Perthshire (2005-04-20 - 6:23 p.m.)
I can now definitely tell you that "Kraft Cheesey Pasta" is not the same thing as Kraft Dinner. It will do in a pinch when you're starving and it's the middle of the night, but it's not remotely the same. Tastes a bit like really runny Cheez Whiz. I will definitely be bringing a lot of Kraft Dinner back across the border in June.
So I am now finished at the hotel. My stress levels have been dramatically reduced. I have this whole week off, as well, and have been devoting the time to getting a giant list of chores done - things that have been waiting for months for me to have time to get around to them. I'm also looking (half-heartedly) for a new flat... it's kind of nice being in the position of being able to be picky about location, rooms and price, but it means that it'll probably be ages before I find anything.
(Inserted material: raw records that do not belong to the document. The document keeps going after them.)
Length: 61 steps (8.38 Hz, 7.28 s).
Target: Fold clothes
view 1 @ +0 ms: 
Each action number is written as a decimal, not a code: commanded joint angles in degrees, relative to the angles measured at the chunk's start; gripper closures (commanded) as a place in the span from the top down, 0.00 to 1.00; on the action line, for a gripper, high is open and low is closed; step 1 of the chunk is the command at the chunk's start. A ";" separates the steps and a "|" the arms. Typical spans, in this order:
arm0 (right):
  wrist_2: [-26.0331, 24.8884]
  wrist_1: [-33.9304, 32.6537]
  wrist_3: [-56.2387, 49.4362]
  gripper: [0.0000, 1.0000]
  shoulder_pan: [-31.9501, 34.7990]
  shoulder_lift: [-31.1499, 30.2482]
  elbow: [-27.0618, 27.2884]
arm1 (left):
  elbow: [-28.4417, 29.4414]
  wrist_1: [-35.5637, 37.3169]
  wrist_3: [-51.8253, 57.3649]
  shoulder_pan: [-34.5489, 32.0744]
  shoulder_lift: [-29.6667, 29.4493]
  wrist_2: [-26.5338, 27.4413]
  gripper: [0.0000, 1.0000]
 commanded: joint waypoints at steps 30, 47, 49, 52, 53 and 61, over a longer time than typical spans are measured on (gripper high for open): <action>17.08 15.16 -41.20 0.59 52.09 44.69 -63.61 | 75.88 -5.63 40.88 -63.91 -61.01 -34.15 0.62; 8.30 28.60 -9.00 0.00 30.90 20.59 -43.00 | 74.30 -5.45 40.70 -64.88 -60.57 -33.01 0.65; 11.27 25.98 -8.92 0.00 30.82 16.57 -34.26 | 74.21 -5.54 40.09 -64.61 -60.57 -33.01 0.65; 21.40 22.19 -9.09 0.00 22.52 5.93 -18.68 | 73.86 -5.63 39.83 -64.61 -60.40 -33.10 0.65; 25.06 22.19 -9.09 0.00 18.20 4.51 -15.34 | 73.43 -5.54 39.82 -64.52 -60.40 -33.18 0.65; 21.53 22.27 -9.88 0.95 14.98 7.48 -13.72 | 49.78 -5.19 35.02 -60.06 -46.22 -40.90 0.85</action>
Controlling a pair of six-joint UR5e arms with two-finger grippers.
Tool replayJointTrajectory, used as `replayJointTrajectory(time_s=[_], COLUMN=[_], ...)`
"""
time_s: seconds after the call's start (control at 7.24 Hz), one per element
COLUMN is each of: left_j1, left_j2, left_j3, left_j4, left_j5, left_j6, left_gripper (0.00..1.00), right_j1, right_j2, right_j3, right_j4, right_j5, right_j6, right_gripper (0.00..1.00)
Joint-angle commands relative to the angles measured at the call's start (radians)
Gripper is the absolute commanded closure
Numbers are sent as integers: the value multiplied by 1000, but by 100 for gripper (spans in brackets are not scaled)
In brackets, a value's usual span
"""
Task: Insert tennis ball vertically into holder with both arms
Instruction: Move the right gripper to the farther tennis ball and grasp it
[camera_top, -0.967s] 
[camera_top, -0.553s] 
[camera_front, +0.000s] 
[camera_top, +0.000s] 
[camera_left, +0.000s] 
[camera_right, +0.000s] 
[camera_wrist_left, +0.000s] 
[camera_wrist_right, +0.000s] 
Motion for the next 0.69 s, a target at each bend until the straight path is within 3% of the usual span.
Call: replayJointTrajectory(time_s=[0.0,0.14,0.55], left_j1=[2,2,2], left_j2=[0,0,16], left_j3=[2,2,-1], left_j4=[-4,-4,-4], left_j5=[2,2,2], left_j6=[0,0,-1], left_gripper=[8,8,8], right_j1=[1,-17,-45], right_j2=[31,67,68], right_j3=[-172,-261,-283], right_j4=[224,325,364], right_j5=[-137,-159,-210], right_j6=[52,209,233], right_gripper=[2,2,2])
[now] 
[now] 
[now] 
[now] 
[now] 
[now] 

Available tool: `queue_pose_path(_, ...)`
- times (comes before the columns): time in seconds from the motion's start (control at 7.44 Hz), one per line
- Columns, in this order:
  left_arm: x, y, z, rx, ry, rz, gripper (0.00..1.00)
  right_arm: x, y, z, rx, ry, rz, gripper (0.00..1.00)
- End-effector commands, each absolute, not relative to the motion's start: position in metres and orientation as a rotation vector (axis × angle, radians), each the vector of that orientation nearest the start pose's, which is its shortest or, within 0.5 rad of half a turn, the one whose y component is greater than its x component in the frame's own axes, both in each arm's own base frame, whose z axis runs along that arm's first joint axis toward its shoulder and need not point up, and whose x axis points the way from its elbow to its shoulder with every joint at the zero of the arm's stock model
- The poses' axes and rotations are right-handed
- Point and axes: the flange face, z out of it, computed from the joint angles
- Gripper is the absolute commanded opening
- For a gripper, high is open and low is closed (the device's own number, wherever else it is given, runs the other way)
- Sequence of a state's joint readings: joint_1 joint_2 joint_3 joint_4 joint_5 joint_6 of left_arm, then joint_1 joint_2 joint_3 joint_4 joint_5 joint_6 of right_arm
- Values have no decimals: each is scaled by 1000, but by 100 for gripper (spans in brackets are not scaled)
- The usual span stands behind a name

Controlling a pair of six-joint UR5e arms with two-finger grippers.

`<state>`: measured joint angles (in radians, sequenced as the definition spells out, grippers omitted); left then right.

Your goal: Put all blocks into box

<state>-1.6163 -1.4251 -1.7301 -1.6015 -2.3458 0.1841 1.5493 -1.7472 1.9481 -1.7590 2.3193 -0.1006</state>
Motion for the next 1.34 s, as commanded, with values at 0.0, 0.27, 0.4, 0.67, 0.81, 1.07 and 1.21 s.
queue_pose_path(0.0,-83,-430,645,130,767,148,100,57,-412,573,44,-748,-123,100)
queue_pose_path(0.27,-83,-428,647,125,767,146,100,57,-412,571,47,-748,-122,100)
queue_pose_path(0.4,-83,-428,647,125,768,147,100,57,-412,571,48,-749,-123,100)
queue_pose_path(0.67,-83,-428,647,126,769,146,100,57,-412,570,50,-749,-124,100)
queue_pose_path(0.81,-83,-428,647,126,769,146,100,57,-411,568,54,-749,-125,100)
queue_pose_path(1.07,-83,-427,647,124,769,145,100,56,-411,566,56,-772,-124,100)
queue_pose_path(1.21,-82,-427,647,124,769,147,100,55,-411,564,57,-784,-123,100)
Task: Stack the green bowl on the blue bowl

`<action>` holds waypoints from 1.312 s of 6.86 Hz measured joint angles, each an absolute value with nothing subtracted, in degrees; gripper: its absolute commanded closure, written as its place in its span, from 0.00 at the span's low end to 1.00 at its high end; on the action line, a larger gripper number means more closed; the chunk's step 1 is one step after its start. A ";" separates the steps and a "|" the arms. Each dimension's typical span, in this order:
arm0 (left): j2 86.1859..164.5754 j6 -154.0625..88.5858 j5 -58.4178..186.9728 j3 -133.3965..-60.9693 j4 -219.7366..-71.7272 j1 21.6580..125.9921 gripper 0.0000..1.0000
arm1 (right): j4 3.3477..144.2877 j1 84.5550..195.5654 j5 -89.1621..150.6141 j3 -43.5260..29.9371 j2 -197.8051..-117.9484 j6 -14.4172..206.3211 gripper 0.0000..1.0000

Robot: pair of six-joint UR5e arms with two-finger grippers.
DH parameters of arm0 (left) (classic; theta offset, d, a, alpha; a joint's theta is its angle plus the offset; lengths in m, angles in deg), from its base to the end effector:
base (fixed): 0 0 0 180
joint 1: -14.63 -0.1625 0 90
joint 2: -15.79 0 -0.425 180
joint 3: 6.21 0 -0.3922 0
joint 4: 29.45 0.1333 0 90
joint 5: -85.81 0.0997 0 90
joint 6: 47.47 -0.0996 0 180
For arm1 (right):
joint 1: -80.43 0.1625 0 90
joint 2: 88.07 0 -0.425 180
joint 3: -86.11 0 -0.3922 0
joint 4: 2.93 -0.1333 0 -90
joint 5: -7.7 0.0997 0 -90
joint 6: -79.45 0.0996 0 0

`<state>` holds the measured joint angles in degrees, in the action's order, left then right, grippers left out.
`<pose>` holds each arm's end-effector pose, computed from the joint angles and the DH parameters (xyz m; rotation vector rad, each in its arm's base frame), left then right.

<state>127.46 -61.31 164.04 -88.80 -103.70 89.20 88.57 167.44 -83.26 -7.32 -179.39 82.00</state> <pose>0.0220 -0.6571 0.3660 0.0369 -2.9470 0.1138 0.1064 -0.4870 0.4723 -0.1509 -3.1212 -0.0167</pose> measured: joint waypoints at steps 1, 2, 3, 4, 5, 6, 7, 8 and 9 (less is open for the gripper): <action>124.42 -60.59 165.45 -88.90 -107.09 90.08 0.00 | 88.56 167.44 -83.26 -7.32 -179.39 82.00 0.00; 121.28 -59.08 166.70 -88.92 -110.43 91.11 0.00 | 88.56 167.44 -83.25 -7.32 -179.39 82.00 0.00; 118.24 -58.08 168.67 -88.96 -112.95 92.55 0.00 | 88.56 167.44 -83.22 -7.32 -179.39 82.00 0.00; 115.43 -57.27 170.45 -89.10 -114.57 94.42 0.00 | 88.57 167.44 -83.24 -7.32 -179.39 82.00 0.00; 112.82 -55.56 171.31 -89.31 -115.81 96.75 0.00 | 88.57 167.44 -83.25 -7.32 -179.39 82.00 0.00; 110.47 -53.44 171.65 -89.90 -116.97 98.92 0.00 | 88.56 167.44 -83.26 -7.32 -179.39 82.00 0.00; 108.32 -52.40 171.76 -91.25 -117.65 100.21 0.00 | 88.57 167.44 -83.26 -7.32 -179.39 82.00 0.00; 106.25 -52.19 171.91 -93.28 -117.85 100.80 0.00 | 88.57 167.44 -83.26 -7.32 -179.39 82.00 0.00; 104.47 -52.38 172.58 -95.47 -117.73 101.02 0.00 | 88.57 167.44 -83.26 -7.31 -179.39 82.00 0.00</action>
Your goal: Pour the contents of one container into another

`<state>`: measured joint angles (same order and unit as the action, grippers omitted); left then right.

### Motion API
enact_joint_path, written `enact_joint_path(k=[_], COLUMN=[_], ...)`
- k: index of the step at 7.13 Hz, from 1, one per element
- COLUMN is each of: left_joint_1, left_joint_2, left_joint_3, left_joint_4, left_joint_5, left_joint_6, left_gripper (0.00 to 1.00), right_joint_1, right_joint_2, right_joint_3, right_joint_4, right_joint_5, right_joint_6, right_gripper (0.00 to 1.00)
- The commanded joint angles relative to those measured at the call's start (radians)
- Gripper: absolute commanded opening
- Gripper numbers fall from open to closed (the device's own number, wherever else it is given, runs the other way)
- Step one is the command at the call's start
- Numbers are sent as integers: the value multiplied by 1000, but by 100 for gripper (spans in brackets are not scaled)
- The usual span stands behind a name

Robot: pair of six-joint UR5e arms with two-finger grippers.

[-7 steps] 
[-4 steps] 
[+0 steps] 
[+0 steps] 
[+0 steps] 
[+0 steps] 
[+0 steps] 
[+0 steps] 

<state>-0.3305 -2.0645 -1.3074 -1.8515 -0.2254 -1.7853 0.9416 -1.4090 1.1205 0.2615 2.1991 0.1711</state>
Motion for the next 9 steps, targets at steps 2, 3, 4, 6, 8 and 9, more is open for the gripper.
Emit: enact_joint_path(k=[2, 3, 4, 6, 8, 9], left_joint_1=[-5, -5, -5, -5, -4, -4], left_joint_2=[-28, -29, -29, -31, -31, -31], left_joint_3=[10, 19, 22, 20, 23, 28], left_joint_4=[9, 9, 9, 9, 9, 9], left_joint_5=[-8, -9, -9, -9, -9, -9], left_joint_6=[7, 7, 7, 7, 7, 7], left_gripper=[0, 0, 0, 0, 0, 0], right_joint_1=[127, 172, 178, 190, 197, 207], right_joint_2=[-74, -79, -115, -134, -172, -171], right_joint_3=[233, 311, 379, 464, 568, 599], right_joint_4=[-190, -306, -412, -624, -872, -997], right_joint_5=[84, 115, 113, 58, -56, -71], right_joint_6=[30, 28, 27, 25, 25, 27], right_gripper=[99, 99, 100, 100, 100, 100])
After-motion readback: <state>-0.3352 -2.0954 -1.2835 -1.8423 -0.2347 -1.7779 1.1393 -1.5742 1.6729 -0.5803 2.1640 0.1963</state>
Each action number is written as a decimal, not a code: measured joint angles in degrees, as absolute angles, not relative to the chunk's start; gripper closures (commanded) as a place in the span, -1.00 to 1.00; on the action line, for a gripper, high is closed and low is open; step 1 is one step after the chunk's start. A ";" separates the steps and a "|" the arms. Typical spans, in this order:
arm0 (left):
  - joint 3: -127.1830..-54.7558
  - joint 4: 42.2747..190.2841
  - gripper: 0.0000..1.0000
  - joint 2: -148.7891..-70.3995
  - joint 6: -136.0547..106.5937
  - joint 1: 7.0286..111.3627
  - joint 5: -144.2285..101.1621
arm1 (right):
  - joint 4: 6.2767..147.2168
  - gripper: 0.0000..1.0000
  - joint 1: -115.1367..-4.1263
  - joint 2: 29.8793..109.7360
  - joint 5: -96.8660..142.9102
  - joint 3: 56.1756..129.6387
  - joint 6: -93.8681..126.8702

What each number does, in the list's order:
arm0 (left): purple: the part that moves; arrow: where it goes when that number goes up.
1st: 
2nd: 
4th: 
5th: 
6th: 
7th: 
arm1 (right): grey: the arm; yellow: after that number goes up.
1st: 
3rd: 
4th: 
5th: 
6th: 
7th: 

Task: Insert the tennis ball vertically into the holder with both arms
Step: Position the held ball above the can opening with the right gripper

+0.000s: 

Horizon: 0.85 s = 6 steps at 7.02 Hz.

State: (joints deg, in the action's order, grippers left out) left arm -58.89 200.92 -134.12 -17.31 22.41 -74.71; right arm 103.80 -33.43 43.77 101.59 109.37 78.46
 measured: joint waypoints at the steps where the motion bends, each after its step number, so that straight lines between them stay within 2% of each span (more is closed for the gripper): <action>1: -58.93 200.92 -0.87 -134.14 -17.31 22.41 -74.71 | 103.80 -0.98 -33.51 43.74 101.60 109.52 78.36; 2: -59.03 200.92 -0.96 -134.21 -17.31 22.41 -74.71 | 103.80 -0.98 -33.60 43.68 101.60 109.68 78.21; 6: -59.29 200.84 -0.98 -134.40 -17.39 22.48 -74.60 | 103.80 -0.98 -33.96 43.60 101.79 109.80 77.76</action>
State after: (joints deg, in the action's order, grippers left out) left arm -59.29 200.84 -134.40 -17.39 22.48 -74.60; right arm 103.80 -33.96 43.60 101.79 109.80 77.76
I got to go to Perthshire on Sunday! Bella's flatmate Fiona, also an Aussie, was taking Bella and Brad on a guided tour and I got the extra spot in the car. Fiona (or "Fee") has been here for ages and knows her way around pretty well. She hired a car and we all split the cost and went up North. It was the first time I'd properly been to the Highlands (besides the trip to Mull, and that was passing through on a train) and I was extremely impressed.
We started out in Pitlochry to see the salmon ladder there. It was pretty cool, except for the fact that it's not exactly salmon-spawning season - exactly 40 salmon have gone through the ladder so far this year! We stood and watched it for a while, and despite a spot of excitement when Brad saw something in the water it turned out to be a false alarm. (A leaf). (Would have thought this would be a hard mistake to make, as salmon aren't usually yellow!)
From there we moved on to Blair Atoll to see Blair Castle. This was absolutely amazing - a far cry from my castles so far, which have mostly been tumble-down and not particularly furnished. Blair Castle has 30 rooms absolutely packed with furniture - pretty much any kind of furniture you can imagine. Some rooms are set up as they would have been used, and some are just sort of a big jumble of stuff they had in an attic somewhere and thought the tourists might like to see. Tapestries, china, giant beds, tables, photographs, paintings... everything and anything. And loads of antlers, for some reason. (This almost seemed to be the primary decorating scheme). I even saw a portrait of Princess Louise Caroline Alberta, who my province (not to mention Lake Louise and the town of Caroline) is named after.
I highly, highly recommend Blair Castle. Unfortunately as a privately-owned castle (decendants of the Earl still live in some bits!) it's not free with my Historic Scotland membership, but it is well worth the entry price. According to the Lonely Planet's guide to Scotland, it is also the home of the world's last remaining private army. We saw no sign of this, although the decorating techniques were definitely big on weaponry as well as antlers! Lots of spiky things sticking out the walls.
As we were leaving, a piper started playing out in front of the castle. He was quite friendly and told us that there will be Highland Games taking place in Blair Atoll at the end of May, and that we should come back. We might do it! I would love to see some Highland Games before I go.
Then we went for a lovely drive along a loch, and we stopped for a chilly picnic lunch at Queen's View. It was indeed a lovely view, but we were pretty much the only ones braving the weather - we saw three tour busses stop, the people go up, take three pictures, shiver a lot and run back to the bus! The picnic was amazing. The inimitable Fee had brought along sandwiches with Parma ham and cheese, smoked salmon, fruit and tea- and coffee-making facilities! (She had a wee travel gas stove). Was just the thing for a windy Scottish day, let me tell you.
At this point we ended up taking a detour, because Kate (the other Aussie girl along for the ride) wanted to stop at an outdoor clothing sale she saw along the way. From there we headed to Edradour Distillery, which is Scotland's smallest. It was quite interesting to see this after having toured some of the huge Irish distilleries - for one thing Scotch is distilled fewer times, and for another this was a tiny operation. I had a dram of the Edradour whisky (one and a half, Bella couldn't finish hers) and quite liked it. It wasn't nearly as harsh as a lot of the Island malts I've tasted.
On the way back we ended up stopping to help a stranded motorist. We didn't have room for her in the car and there was no mobile signal where she was, so we drove down the road and called her husband from there. His comment was, "Oh, broken down again, is she? She's always doing that." Nice dour old Scottish guy!
The trip back to Edinburgh was a bit of a blur for me, as I was pretty tired from (accidentally) staying out all night the night before. I ended up spending most of it either half asleep in a blur of 80's rock or completely napping. Most of it was just motorway, though, so I didn't miss much.
Was so nice of the Aussies to take me along - I totally enjoyed the trip and Fee was a great tour guide. I hope I will be able to get my butt in gear and plan a few more road trips of that sort. Hiring a car is quite cheap (though I'm scared to drive on these roads) and there's so much of the country I haven't seen yet.